Peg Murray, who won a 1967 Tony Award for Fräulein Kost’s portrayal in Cabaret and later recurred for 13 years on ABC’s daytime drama All My Children, died Nov. 29. In recent years at an assisted care community in Greenport, Long Island, Murray declined health following a stroke. She was 96.
Her death was first reported by the Long Island newspaper The Suffolk Times. Deadline only recently learned of her passing.
Murray first appeared on Broadway in 1956 in the play The Great Sebastians starring the reigning theatrical duo Lynn Fontanne and Alfred Lunt. In 1959 she had a small role in the original Gypsy starring Ethel Merman, followed by appearances in She Loves Me, Anyone Can Whistle, and The Subject Was Roses.
In 1966, Murray originated the small but pivotal role of Fräulein Kost in Harold Prince’s staging of the Kander & Ebb musical Cabaret. Fräulein Kost begins as a largely comedic character, a troublesome prostitute living in the same boarding house as the main character Sally Bowles. Still, her growing sympathy for the Nazi Party has tragic consequences. At the end of Act 1, Kost leads the chilling reprise of the Nazi anthem, “Tomorrow Belongs To Me.”
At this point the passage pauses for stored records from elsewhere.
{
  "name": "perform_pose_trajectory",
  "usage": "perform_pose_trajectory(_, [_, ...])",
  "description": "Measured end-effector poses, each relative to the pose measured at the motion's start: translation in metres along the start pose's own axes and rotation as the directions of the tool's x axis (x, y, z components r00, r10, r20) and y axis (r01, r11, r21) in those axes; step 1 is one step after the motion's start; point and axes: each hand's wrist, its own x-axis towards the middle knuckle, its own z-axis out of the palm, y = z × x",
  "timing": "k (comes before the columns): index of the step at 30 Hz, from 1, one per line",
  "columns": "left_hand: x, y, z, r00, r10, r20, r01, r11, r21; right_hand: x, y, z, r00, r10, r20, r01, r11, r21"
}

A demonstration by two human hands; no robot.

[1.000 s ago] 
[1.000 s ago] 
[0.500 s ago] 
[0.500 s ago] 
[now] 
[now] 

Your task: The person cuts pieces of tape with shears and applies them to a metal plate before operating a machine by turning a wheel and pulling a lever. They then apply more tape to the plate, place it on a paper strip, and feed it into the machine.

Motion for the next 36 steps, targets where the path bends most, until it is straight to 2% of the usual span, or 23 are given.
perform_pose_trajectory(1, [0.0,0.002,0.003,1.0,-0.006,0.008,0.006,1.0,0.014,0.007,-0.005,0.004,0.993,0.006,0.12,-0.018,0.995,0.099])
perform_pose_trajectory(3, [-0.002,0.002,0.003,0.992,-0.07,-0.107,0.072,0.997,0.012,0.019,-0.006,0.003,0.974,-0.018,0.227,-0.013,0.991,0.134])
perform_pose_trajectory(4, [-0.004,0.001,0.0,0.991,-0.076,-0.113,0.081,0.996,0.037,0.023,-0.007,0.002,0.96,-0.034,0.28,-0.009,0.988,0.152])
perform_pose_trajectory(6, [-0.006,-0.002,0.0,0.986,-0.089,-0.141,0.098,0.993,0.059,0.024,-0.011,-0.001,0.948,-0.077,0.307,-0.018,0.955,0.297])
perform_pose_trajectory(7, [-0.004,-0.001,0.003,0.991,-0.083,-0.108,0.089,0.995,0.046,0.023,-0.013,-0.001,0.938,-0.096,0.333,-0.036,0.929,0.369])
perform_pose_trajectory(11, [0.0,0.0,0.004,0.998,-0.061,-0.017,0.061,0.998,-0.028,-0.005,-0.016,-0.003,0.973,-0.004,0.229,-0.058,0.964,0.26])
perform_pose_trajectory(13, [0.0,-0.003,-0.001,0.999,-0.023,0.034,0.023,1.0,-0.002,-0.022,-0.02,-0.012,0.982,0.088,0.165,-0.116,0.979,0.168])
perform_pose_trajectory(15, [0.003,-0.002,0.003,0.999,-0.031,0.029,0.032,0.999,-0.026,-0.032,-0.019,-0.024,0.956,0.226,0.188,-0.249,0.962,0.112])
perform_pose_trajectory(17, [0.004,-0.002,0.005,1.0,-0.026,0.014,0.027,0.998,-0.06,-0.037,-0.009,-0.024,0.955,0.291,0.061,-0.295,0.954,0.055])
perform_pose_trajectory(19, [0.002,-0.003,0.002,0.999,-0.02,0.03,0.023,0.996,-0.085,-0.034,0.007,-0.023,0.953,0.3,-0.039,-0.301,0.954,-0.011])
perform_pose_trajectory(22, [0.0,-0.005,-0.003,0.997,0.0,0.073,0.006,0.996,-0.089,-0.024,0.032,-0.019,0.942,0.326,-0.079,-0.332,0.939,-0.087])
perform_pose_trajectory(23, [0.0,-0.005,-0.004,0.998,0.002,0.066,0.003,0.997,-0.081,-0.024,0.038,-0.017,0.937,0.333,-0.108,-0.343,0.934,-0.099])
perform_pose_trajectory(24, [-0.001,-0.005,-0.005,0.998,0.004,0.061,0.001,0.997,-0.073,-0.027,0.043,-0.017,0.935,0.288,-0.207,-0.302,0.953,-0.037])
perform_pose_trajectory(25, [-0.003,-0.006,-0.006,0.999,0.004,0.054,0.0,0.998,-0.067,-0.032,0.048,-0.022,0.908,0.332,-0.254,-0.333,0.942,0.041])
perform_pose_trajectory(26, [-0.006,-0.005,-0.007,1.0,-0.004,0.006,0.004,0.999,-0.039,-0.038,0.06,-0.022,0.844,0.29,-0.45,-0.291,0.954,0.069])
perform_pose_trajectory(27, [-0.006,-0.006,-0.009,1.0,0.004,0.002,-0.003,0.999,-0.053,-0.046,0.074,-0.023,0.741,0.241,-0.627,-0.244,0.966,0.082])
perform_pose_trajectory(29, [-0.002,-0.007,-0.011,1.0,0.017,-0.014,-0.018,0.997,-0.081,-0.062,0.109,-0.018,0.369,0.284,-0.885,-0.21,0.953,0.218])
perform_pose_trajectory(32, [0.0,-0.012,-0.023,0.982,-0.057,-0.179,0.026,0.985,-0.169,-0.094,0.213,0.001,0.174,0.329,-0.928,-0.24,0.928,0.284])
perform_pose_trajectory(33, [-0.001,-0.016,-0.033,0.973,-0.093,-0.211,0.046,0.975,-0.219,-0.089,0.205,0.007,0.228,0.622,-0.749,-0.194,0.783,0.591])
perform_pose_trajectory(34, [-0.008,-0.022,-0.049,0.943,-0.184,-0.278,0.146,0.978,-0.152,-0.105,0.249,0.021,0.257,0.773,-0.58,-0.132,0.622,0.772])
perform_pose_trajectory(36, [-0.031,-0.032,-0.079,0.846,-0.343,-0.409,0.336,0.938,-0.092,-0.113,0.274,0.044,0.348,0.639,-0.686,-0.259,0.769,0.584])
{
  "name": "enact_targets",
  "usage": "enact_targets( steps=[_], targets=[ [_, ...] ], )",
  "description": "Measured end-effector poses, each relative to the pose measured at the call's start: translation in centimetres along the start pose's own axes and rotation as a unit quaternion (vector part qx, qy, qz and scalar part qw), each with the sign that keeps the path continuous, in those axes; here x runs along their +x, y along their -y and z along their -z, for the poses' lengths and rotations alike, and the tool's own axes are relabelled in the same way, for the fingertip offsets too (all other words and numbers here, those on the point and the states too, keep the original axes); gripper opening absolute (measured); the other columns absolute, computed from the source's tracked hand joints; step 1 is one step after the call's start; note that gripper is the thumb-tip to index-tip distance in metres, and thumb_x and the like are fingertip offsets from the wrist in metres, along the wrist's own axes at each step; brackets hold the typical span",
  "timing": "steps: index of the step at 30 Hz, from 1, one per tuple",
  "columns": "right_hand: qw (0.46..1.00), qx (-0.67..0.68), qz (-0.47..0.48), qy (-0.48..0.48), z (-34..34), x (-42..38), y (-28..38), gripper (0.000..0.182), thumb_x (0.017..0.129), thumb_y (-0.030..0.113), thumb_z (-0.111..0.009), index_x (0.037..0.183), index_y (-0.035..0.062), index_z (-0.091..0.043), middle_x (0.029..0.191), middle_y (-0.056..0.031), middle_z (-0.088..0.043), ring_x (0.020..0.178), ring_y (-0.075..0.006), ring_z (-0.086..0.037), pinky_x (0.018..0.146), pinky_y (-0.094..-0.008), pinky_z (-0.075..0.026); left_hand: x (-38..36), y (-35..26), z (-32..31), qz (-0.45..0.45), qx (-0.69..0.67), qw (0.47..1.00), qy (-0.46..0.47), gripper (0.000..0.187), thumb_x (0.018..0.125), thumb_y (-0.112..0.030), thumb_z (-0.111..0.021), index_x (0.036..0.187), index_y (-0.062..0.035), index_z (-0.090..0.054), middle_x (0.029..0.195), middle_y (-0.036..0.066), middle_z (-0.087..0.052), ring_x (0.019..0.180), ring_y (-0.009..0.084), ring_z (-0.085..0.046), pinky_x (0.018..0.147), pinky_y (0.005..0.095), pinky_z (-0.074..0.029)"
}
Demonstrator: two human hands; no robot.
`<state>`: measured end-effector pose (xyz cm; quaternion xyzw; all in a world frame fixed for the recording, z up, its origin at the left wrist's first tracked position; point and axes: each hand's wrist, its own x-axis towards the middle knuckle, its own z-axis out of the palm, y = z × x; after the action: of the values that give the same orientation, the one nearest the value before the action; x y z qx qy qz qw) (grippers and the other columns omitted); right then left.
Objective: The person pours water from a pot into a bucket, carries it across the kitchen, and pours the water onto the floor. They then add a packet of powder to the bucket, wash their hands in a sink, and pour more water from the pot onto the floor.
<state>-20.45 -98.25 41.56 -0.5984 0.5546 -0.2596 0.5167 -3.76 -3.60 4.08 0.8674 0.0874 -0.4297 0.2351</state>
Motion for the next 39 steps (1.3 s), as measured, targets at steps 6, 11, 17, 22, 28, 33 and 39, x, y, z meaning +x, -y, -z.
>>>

Murray’s performance won her a Tony Award for supporting actress in a musical. Later in the production’s run, she took over the larger role of Fräulein Schneider when Lotte Lenya left the show.
After her success in Cabaret, Murray took over as the replacement Golde in Broadway’s Fiddler on the Roof, and, in 1976, was part of the replacement cast in a Broadway revival of The Royal Family. Her final Broadway performance in 1987 was a replacement Fräulein Schneider in a revival of Cabaret.
Many years later, Murray would note with a laugh, “There’s a saying in the theater – ‘You won a Tony? Congratulations, that and 25 cents will get you on the bus.”
Murray would become recognizable to a wider audience in the 1980s and ’90s for her recurring appearances as All My Children’s Olga Swenson, owner of a modeling agency and stalwart ally mischievous heroine Erica Kane (Susan Lucci).
A Long Island native, Murray lived in both the East End community of Southold and Manhattan for many years before entering the assisted care community in Greenport.
In the 1980s, she formed the Greenport Summer Players with cofounder Amie Sponza (the company would later become Northeast Stage), a continuation of her longtime advocacy for the theater arts: She was part of a touring company in the 1940s and ’50s that performed in underprivileged communities, and years later participated in New York Mayor John Lindsay’s program taking theater to neighborhoods throughout the city.
Murray’s life and career were documented in the 2019 film Peg Murray: Inspiration, produced and directed by Catherine Tatge and executive produced by Amie Sponza. (Watch a trailer for the film below.) The actress left no immediate surviving family.